Course Module • Jillur Quddus

1. Getting Started in Python

Introduction to Python

Getting Started in Python

Introduction to Python

Jillur Quddus • Founder & Chief Data Scientist • 1st September 2020

  Back to Course Overview

Introduction

Welcome to the first module of the Introduction to Python course. This course will provide an in-depth introduction to the Python 3.x programming language, with a curriculum aligned to the Certified Associate in Python Programming (PCAP) examination syllabus (PCAP-31-02). In this module we will define what exactly Python is and its high-level components before guiding you through how to setup a local development environment on your personal computer or laptop.

The source code for this module may be found in the public GitHub repository for this course. Where code snippets are provided in this module, you are strongly encouraged to type and execute these Python statements in your own Jupyter notebook instance.

1. What is Python?

Python is an open-source general purpose programming language. This means that it can be used to develop software for a wide variety of tasks. Today Python is used for a huge range of computer applications, from developing web services, content management systems and business applications such as Enterprise Resource Planning (ERP) and e-commerce systems to performing data exploration, transformation and analysis, image, audio and video processing, data science including machine learning, deep learning and natural language processing, and robotic process automation.
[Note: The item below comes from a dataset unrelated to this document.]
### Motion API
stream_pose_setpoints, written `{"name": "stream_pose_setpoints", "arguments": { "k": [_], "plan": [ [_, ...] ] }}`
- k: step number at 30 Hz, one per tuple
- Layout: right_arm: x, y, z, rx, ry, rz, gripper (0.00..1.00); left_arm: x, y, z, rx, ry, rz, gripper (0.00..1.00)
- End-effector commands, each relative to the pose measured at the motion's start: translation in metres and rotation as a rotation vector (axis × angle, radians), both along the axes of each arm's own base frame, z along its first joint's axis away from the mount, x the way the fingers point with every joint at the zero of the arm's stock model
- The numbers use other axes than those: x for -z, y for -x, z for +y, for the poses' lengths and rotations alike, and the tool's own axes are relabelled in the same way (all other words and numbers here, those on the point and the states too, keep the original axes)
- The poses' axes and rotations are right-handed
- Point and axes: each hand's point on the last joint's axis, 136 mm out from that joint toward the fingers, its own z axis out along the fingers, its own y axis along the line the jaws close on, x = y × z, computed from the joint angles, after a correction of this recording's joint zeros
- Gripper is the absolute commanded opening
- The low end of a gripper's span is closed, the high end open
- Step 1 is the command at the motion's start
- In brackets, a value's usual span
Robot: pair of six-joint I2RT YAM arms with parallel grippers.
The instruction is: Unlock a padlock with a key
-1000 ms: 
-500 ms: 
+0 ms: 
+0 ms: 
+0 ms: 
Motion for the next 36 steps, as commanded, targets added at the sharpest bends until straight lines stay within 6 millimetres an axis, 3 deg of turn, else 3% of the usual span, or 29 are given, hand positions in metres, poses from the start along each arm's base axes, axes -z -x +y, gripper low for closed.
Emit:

Python is a popular choice for those starting to learn computer programming for the very first time because it is easy to learn, intuitive and is supported by a global community of active software engineers, data scientists and academics.

If you wish to become an active member of the global Python community, including joining an open Slack team for Python enthusiasts and accessing further educational resources, please visit https://www.python.org/community for further information.
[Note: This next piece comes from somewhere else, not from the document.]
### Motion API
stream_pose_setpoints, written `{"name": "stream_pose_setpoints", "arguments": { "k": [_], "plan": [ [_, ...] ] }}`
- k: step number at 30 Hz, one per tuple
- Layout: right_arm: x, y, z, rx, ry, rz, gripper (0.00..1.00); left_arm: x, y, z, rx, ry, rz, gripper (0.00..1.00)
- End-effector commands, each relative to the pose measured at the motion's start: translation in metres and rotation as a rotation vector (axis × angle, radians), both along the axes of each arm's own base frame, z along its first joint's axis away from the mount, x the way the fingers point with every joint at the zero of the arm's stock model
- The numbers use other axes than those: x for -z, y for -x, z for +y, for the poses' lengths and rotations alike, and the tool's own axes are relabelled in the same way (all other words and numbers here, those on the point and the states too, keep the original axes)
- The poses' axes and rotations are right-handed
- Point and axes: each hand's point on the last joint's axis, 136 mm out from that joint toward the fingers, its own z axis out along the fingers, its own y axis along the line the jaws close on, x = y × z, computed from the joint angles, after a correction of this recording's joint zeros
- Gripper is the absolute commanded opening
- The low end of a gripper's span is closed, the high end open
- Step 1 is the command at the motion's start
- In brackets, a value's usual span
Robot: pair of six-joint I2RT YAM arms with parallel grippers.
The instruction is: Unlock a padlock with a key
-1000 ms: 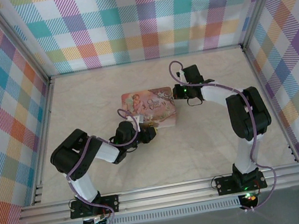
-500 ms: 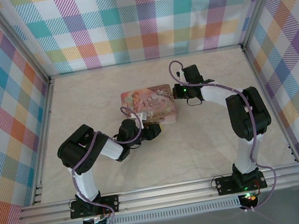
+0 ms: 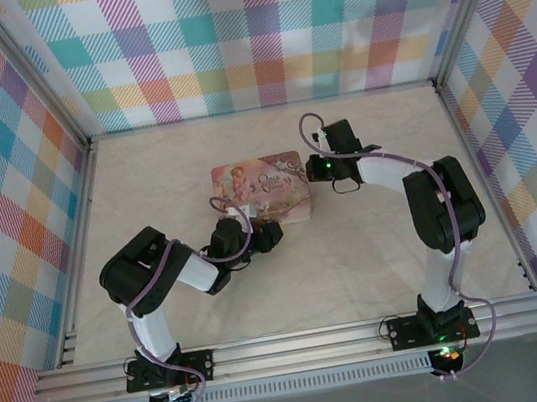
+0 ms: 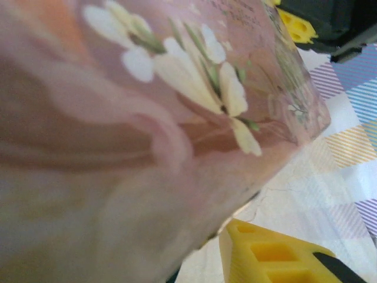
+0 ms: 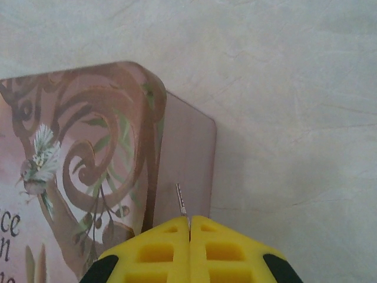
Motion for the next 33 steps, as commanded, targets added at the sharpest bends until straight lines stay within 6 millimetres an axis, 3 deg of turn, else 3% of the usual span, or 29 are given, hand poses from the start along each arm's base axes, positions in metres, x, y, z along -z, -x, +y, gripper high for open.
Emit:
{"name": "stream_pose_setpoints", "arguments": {
  "k": [1, 18, 27, 33],
  "plan": [
    [0.009, 0.007, 0.005, -0.015, -0.013, 0.031, 0.00, 0.022, 0.004, 0.024, -0.085, -0.057, 0.080, 0.32],
    [0.007, 0.012, 0.012, -0.027, -0.022, 0.029, 0.00, 0.023, 0.002, 0.030, -0.069, -0.100, 0.078, 0.06],
    [0.008, 0.007, 0.015, -0.040, -0.021, 0.026, 0.00, 0.034, 0.016, 0.026, 0.018, -0.139, 0.148, 0.05],
    [0.008, -0.005, 0.029, -0.105, -0.038, 0.027, 0.00, 0.044, 0.026, 0.028, 0.058, -0.179, 0.179, 0.06]
  ]
}}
1.1. Python Modules and Packages

Python code is usually written to a file with the extension .py. A single .py file is referred to as a Python module. As your Python programming skills become more advanced, you start to develop larger and more complex applications. Modules are a way to undertake modular programming - that is, breaking down your large and complex applications into a series of individual modules, where each module performs a smaller and more specific task. A collection of Python modules that together form a wider application or library is called a Python package. We will discuss Python modules and packages further in module 7 of this course.

1.2. Python Standard Library

Python, like most other programming languages, comes pre-bundled with an extensive library of standard modules which together is referred to as the Python Standard Library. These standard modules extend the basic Python language by providing access to the most commonly used operations. For example, if you wanted to access the current system datetime, transform text into uppercase or perform basic mathematical operations on numbers, rather than writing the code to do these things from scratch, the Python Standard Library of modules provides this functionality out-of-the-box. That way, you can concentrate on the specific logic of your application rather than developing basic operations from scratch.
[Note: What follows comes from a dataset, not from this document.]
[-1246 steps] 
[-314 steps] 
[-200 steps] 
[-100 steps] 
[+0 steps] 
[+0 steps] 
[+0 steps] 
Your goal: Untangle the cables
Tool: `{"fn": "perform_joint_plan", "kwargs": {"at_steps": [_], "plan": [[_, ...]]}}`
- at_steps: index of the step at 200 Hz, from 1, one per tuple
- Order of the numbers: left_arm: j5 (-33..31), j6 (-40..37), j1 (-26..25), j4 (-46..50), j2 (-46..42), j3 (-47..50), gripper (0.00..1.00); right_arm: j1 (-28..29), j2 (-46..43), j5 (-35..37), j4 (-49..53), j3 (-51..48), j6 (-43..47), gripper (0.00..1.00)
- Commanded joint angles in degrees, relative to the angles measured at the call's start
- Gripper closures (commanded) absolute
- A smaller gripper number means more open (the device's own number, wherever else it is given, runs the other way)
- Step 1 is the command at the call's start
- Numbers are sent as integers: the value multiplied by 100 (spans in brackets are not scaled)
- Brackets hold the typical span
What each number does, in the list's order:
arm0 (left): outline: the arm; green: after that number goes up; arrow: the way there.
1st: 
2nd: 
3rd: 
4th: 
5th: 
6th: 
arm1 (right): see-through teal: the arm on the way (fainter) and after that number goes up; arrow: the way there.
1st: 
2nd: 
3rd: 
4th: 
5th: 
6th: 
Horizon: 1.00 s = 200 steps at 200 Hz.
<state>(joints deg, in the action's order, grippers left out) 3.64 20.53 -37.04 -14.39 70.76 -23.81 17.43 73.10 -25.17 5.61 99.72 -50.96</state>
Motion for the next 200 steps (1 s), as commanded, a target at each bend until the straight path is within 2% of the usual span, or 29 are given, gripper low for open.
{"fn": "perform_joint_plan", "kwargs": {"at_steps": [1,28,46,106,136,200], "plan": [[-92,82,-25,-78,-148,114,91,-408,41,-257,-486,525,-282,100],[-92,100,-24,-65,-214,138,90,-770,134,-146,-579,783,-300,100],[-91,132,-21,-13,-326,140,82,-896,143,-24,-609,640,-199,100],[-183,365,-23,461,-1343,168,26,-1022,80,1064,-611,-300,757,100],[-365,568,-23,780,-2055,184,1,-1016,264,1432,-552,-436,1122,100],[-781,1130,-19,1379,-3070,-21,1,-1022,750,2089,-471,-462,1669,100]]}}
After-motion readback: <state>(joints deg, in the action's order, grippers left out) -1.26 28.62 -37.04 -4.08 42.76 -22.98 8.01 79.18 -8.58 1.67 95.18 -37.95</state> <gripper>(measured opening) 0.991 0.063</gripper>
This course will largely cover the core components of the Python Standard Library. To learn more about these standard modules, please visit https://docs.python.org/3/library/.

1.3. Python Interpreter

Python is an interpreted language. This means that each line of your Python source code is read, verified, translated into something called byte code (low-level machine code) and executed - if an error is encountered, the program will halt at that point and an error message is returned. In Python, the program that does this is called the Python Interpreter. Fortunately, the Python Interpreter comes bundled with Python so all you have to worry about is writing the Python source code itself. This also means that your Python programs are portable - as long as the machine that you wish to execute your Python program on has a Python Interpreter installed on it, your Python program will execute.

1.4. Python Memory Manager

Python comes bundled with the Python Memory Manager. The Python Memory Manager is responsible for managing the space in your computer's memory where the variables, objects and data structures (more on these later) that you create in your Python source code reside. It does this by communicating with the underlying operating system on your machine and is managed by the Python Interpreter - this means that as a beginner Python programmer, you don't have to immediately worry about memory management as it is abstracted away from you. But it is useful to know that it exists and that when you execute your Python programs, operations are undertaken in your computer's memory to compute and execute your Python commands - especially when you start doing more memory intensive tasks such as data analysis, image processing and machine learning in Python.

1.5. Python Versions

Finally, Python currently has two major version branches - Python 2.x and Python 3.x. Python 2.x is legacy, and reached end of life status in January 2020 (which means that it will no longer be officially supported). Hence you should use Python 3.x as the default option as it includes core language syntax changes and improvements to make it more consistent and easier for beginners to learn. One of the few reasons that you may wish to continue using Python 2.x is if you are using a 3rd party Python package in your program that has not yet been upgraded to Python 3.x. However that situation is becoming less frequent as the community moves to Python 3.x.

2. Local Development Environment

Now that we have an understanding of what Python is, let us install Python (and hence the Python Interpreter) onto our local machine.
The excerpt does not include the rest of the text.